The modern fascist movement relies on Big Tech to reproduce—and it knows it.

Before Twitter, Facebook, Instagram, and even Pinterest banned Donald Trump, the then-president was taking aim at a wonkish target: Section 230, a 1996 provision of the Communications Decency Act that shields tech companies from being sued for the content they host. As he told his base in the lead-up to the fumbled coup attempt on January 6, “We have to get rid of Section 230, or you’re not going to have a country.” Around the same time, Trump vetoed the annual defense spending bill because it didn’t repeal 230, and pressured Republican then–Senate majority leader Mitch McConnell to make it a bargaining chip in the stimulus negotiations.

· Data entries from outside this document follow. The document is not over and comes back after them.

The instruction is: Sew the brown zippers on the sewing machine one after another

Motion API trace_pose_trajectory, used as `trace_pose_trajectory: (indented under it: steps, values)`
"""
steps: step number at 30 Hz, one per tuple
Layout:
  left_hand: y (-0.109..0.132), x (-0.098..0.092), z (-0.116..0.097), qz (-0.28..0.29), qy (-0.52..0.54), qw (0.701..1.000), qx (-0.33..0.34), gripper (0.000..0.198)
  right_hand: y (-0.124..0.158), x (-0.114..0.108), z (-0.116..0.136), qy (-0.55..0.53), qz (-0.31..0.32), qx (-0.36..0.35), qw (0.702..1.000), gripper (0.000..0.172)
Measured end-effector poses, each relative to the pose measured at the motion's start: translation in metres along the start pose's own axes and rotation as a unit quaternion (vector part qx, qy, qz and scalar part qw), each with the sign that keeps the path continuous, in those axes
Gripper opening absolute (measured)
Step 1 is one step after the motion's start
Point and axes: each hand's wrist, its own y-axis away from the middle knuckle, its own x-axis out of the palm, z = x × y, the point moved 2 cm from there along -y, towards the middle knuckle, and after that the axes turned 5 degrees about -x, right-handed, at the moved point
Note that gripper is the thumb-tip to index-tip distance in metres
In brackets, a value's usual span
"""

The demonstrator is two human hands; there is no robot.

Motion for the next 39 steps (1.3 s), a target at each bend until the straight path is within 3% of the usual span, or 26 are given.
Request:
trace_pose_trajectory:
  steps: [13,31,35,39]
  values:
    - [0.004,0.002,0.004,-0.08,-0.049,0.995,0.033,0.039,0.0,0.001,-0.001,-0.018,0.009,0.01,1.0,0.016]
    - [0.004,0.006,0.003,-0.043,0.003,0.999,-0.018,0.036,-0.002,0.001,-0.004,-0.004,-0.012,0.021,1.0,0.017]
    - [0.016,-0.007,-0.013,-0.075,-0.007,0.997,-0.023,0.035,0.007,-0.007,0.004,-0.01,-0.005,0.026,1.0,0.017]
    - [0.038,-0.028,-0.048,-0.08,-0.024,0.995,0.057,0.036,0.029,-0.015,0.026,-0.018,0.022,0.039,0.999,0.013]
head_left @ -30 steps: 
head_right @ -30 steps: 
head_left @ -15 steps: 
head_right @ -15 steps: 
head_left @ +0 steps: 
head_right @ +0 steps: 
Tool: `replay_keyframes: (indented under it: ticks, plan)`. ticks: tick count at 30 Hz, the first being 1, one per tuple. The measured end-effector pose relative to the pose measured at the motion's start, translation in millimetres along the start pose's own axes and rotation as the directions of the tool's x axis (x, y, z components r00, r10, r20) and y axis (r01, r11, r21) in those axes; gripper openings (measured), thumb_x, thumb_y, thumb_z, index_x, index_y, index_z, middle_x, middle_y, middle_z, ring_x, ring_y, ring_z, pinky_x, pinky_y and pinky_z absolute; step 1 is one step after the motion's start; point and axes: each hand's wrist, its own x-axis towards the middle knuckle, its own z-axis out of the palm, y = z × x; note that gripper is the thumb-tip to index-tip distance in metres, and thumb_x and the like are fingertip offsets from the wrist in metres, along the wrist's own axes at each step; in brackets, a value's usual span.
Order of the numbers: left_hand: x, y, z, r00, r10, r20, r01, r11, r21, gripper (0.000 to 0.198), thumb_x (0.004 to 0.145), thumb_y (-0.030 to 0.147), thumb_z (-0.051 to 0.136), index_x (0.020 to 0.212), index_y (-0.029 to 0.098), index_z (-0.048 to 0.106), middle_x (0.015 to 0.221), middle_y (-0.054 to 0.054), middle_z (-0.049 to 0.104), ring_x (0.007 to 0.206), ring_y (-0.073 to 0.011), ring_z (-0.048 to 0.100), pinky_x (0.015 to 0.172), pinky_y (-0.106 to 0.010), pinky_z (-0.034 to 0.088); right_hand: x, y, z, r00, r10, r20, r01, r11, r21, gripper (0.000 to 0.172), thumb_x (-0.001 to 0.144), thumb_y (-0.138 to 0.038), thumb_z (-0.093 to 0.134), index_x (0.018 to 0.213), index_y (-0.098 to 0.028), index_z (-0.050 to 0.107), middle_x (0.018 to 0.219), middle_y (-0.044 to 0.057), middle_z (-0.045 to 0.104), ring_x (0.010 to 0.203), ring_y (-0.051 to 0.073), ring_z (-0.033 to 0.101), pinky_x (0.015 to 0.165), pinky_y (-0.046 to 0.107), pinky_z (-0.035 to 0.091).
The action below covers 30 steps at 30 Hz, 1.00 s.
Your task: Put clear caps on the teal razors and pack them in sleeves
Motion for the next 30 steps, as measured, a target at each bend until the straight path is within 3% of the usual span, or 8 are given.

In pursuing their campaign against 230 at the same time that they’re seeking to protect corporations from worker lawsuits related to Covid-19, conservatives have made their agenda painfully clear: Corporate liability is permissible in the tech industry only  if it helps them dominate the platforms and capture a sector that has long been the darling of liberals.

It was the so-called Atari Democrats who, deeming tech a source of growth during the economically stagnant 1980s, grew the industry through tax breaks, regulatory loopholes, and the privatization of the formerly public Internet. Today, computational infrastructure has crept into nearly every corner of our lives, enabling media curation, labor control, means testing, resource distribution, and much more. These systems generally employ AI—powerful algorithms that require surveillance and other data to train and inform them. The result is an unprecedented scale and granularity of tracking and control.

This ascent was part of an implicit bargain: Democrats relied on Big Tech for campaign contributions and the partisanship of its elite workforce; in exchange, they gave companies control over the infrastructure on which our civic institutions relied. Then came 2016. The industry that Democrats had spent decades boosting wasn’t living up to its unspoken agreement to use its power responsibly. Rebuking tech executives for disseminating misinformation through engagement-driven algorithms, Democrats revisited the terms of their deal. “The same Federal law that allowed your companies to grow and thrive,” said Democratic Senator and Section 230 author Ron Wyden, “gives you absolute legal protection to take action against those who abuse your platforms to damage our democracy.” For some, the time had come to break them up.